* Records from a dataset
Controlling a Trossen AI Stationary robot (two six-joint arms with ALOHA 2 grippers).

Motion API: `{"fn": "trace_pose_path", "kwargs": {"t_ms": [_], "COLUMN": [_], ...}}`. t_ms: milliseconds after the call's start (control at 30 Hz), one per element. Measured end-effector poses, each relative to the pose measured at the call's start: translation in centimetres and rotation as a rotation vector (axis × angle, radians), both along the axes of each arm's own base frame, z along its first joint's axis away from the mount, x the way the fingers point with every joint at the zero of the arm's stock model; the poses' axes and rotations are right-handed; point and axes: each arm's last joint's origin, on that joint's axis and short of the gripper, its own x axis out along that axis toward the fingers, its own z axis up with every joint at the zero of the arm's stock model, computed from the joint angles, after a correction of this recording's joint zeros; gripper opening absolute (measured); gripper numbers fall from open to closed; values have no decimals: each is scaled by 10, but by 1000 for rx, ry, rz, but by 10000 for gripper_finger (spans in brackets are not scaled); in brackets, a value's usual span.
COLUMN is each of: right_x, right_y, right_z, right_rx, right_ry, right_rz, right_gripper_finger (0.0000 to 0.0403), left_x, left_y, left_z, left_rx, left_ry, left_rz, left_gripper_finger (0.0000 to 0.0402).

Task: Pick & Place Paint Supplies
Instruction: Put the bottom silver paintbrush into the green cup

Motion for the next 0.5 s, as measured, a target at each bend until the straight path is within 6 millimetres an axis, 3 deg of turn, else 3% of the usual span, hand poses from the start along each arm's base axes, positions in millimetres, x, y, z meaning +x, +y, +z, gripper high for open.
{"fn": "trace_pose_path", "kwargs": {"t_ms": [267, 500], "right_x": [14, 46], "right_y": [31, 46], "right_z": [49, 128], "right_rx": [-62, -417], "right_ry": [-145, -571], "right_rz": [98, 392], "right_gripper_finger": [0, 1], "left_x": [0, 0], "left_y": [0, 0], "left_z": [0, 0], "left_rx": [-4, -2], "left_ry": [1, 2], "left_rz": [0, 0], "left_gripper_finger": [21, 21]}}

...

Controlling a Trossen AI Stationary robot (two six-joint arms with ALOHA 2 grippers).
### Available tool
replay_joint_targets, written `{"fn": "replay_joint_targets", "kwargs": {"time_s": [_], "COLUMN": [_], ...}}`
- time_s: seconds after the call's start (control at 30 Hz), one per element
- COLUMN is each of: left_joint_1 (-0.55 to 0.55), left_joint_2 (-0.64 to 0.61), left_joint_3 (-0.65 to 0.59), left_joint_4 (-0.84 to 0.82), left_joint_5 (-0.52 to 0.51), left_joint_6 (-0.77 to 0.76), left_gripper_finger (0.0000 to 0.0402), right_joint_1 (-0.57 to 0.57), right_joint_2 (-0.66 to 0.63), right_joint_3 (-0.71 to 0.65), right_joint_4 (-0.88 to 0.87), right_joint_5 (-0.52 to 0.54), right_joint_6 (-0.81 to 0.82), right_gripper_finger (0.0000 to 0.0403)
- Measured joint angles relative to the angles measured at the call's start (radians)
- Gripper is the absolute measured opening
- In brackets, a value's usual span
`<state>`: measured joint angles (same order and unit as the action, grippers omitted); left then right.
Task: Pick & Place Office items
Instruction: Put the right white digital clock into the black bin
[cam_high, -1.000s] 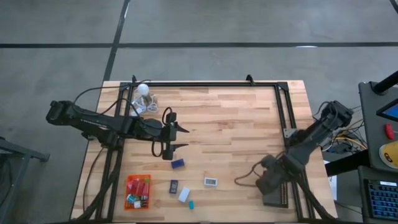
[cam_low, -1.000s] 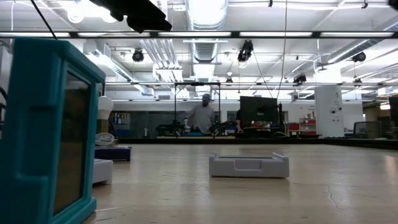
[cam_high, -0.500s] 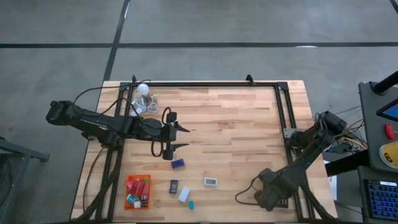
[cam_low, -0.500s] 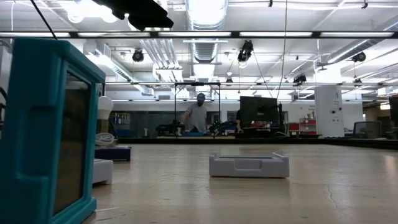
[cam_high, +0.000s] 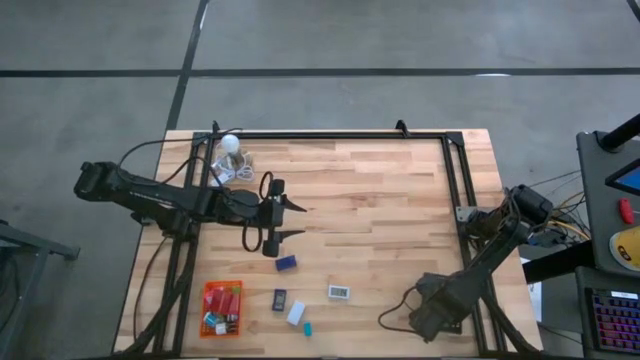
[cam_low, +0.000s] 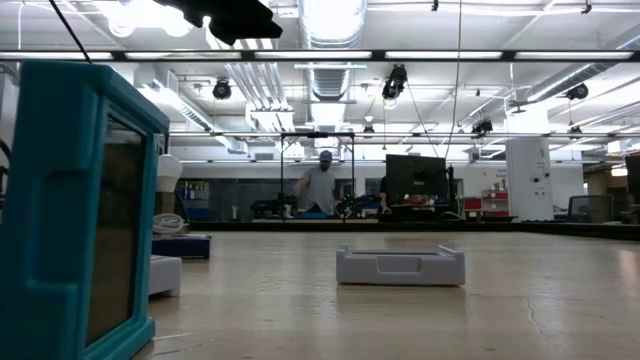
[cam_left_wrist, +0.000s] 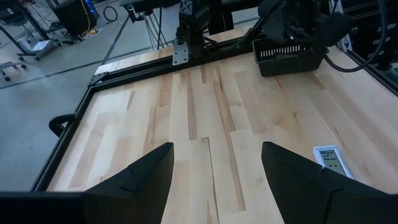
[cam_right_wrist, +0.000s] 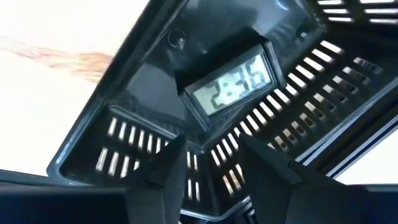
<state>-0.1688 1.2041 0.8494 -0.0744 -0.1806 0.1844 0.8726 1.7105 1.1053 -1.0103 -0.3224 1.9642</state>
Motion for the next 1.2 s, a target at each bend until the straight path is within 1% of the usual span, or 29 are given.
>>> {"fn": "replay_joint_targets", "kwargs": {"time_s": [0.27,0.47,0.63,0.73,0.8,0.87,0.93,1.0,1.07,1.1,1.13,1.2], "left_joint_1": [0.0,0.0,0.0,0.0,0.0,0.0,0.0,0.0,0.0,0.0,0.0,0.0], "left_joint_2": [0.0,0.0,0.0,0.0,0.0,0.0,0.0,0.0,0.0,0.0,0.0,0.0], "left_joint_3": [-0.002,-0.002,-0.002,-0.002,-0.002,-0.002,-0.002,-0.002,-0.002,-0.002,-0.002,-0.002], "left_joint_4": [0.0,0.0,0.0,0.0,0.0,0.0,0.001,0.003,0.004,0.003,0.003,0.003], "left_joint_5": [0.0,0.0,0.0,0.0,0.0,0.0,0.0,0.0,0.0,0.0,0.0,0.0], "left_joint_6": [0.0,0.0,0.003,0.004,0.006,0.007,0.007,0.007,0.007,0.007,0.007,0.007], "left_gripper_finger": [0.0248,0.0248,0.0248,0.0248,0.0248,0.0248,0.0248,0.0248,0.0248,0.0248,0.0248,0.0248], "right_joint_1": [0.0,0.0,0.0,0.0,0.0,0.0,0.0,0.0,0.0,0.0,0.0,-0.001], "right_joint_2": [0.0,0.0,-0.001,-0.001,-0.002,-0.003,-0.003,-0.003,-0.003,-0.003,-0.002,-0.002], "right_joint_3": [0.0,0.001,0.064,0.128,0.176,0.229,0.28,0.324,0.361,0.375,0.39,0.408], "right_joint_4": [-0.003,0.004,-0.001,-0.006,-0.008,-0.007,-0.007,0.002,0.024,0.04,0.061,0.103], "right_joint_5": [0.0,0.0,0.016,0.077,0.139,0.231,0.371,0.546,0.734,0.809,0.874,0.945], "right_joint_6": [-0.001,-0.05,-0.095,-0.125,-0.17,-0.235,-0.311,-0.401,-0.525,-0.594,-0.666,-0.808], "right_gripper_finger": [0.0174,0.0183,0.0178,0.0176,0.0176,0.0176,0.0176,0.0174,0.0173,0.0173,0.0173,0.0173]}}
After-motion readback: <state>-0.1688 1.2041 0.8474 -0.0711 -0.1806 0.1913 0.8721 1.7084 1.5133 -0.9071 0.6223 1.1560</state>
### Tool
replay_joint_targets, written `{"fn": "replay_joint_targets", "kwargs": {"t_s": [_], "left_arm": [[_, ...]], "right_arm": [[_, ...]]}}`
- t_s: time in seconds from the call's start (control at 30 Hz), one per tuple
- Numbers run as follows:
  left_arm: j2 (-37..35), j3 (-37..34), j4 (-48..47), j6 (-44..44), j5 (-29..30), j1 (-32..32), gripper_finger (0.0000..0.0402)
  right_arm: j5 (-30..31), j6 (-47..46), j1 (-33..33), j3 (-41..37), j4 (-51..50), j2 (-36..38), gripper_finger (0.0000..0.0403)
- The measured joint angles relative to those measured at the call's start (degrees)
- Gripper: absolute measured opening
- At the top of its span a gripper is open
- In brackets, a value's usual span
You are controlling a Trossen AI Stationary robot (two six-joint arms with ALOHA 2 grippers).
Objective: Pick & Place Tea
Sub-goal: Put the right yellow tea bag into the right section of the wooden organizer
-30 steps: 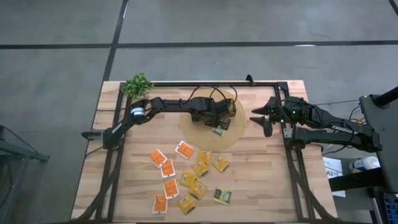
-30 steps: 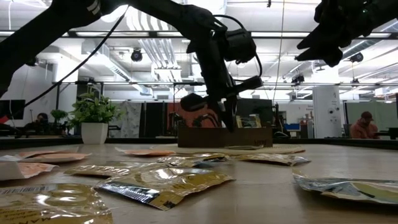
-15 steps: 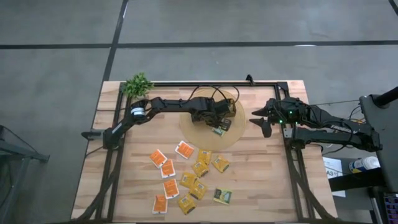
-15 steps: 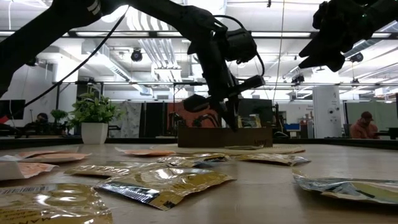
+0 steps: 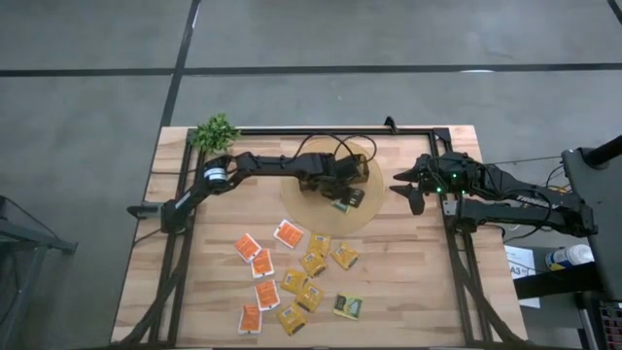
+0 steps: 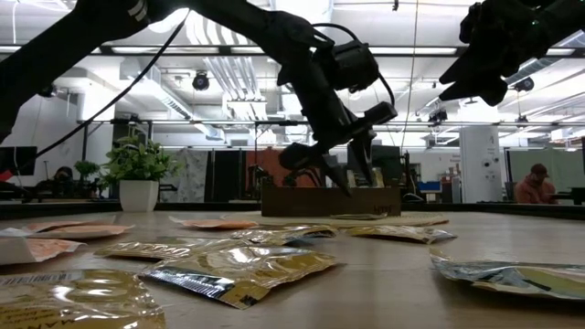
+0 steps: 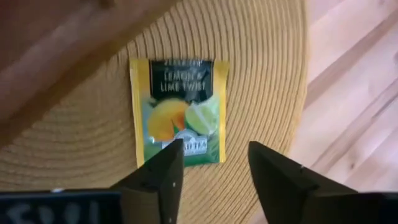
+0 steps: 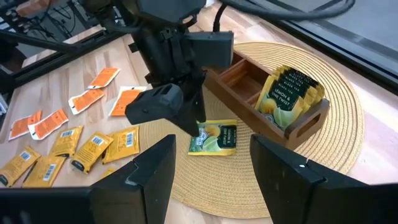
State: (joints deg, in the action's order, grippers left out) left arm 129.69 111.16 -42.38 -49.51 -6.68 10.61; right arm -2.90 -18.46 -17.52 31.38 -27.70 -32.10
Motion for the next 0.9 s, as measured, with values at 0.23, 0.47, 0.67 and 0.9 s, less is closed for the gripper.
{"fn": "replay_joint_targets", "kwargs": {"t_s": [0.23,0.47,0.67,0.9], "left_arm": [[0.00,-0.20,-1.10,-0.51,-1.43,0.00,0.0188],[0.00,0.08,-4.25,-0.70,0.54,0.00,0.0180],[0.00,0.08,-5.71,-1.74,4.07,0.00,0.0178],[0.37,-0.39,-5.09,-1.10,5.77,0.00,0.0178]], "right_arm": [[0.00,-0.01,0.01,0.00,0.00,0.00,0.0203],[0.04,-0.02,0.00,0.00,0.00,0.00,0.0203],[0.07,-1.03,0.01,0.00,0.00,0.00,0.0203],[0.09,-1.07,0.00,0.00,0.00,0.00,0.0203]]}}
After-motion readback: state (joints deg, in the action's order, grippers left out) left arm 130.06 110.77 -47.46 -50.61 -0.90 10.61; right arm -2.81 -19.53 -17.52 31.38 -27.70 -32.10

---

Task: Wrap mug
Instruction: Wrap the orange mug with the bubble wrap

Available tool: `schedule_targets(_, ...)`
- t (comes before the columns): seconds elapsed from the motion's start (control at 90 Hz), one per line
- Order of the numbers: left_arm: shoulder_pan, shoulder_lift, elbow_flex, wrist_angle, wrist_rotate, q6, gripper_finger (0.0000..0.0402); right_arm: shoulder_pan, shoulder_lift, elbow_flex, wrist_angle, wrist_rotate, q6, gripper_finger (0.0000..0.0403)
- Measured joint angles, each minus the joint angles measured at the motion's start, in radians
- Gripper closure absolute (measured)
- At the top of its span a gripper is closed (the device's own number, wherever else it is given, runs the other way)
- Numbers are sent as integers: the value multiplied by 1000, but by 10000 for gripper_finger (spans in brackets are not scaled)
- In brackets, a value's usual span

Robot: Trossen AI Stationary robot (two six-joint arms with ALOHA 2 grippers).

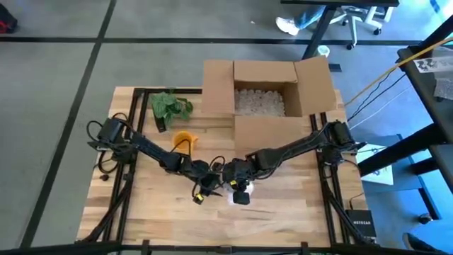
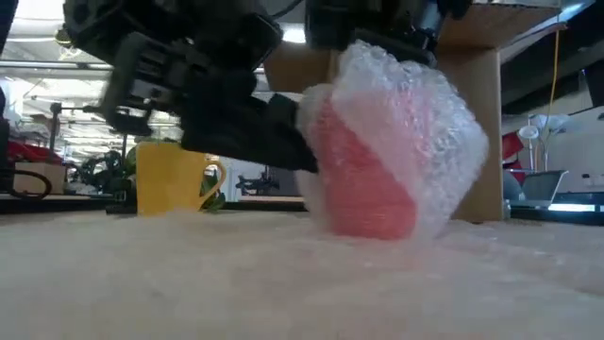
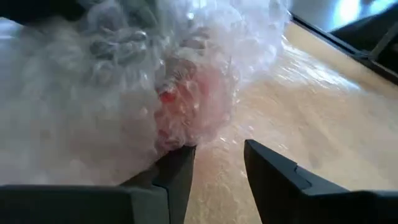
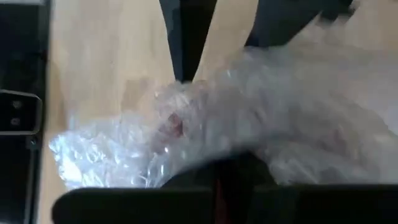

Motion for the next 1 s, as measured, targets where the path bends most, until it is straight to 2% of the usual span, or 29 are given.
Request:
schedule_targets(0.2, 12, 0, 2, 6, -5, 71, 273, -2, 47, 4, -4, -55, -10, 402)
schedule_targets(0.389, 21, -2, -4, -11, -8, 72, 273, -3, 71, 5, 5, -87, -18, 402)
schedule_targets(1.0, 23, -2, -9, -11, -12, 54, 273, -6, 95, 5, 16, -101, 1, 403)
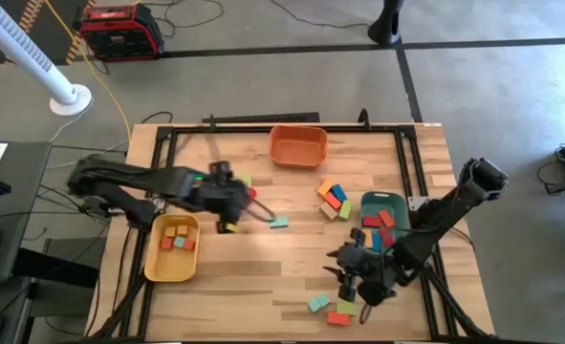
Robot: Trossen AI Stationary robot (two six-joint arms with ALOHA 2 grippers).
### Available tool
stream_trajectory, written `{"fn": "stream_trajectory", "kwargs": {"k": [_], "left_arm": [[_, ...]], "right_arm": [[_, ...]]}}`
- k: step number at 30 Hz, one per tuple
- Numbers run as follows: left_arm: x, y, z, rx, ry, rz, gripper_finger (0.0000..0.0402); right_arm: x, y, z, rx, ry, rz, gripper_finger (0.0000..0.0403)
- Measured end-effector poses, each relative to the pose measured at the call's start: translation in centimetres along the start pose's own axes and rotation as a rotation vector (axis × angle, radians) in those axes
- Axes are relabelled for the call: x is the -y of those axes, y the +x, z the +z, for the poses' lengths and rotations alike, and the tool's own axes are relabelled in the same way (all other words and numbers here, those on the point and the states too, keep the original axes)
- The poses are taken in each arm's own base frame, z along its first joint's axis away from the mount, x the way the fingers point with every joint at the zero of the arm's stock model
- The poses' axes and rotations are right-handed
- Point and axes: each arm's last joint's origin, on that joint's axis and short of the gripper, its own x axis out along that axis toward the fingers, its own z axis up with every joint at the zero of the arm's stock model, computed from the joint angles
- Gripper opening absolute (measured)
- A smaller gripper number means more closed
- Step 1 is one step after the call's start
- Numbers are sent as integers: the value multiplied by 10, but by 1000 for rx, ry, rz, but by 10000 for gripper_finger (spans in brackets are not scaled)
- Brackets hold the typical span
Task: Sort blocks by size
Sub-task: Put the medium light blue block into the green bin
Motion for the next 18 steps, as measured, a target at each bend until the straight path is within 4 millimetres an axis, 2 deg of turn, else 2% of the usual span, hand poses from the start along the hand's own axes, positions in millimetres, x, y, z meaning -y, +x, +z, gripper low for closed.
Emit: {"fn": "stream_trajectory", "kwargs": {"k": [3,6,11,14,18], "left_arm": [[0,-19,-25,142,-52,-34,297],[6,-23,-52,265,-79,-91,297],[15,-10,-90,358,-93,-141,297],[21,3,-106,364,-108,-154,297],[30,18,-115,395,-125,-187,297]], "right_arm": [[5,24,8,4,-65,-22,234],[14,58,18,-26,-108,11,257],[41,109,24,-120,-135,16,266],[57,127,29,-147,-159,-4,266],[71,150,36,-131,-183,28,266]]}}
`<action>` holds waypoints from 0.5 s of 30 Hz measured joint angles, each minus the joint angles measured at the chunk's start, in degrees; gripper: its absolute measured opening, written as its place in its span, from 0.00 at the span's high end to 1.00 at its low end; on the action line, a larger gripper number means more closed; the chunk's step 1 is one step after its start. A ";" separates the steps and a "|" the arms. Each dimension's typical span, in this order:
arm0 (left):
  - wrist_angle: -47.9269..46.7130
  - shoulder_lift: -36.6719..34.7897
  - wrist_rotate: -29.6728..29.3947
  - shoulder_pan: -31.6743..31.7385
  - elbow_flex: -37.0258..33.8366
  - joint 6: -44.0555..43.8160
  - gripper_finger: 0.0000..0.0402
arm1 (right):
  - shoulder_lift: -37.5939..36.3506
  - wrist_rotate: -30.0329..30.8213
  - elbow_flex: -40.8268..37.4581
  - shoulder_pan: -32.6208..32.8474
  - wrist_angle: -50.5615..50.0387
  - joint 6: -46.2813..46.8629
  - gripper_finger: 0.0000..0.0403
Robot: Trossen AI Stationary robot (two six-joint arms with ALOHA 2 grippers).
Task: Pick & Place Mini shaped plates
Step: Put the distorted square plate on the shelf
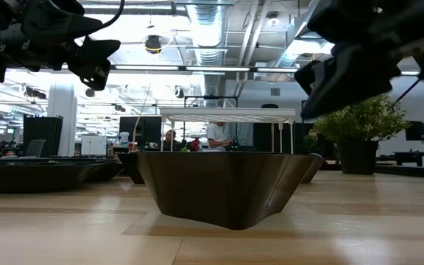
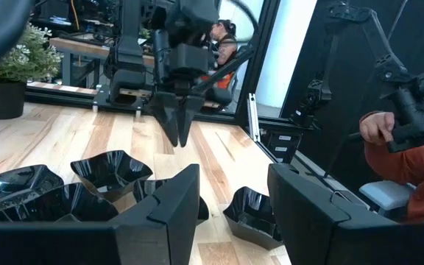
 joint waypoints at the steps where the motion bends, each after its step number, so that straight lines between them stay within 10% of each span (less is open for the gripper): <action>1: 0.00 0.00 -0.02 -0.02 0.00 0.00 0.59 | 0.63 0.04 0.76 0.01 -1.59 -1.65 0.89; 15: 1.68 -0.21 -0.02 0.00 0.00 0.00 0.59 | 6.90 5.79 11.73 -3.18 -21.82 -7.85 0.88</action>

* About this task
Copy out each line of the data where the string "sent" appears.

* Response area
- Numbers are sent as integers: the value multiplied by 1000, but by 10000 for gripper_finger (spans in brackets are not scaled)
- Numbers are sent as integers: the value multiplied by 10, but by 1000 for rx, ry, rz, but by 10000 for gripper_finger (spans in brackets are not scaled)

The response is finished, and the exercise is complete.